Dampak hasil: Madrid terus menekan pemuncak, Valencia masih rawan
Kemenangan ini membuat Madrid tetap berada tepat di belakang Barcelona. Bagi Valencia, kekalahan di kandang terasa menyakitkan karena mereka butuh poin untuk menjauh dari zona berbahaya.
Perburuan puncak masih ketat
Madrid kini hanya terpaut satu poin dari Barcelona setelah 23 pertandingan. Itu membuat setiap kemenangan seperti di Mestalla terasa bernilai dobel karena menjaga tekanan di papan atas tetap panas.

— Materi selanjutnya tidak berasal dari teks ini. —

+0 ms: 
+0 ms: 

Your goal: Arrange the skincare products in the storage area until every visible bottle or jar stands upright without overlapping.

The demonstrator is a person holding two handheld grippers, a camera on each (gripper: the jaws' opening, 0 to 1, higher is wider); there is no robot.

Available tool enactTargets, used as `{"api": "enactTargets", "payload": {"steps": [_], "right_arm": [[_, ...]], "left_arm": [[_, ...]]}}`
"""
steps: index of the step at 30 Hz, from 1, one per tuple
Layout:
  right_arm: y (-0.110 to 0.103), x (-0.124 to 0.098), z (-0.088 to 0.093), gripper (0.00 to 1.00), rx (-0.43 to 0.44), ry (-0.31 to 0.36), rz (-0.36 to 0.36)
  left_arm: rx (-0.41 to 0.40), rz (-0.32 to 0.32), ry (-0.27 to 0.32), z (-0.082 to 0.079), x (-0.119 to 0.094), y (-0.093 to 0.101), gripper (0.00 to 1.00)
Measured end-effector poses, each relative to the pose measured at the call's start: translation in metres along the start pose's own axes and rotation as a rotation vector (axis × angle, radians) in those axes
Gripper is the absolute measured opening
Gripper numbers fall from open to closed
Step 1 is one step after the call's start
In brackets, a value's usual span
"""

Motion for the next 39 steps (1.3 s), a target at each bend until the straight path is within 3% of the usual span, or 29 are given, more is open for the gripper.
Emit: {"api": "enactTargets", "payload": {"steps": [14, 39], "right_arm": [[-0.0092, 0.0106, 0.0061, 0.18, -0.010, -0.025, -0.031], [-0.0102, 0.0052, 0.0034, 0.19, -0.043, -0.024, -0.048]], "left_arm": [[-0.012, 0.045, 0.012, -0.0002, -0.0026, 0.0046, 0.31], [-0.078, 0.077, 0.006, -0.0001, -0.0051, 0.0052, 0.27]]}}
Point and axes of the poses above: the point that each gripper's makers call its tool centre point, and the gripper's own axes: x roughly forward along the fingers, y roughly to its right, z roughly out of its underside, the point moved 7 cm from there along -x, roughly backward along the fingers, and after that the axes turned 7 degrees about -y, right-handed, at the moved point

Valencia harus segera memungut poin dari laga berikutnya
Valencia berada sangat dekat dengan zona degradasi, dan kekalahan ini menambah beban psikologis. Mereka sebenarnya mampu membuat pertandingan menjadi keras dan ketat, tetapi tanpa ancaman yang berujung tembakan tepat sasaran, kerja keras itu sering berakhir nihil.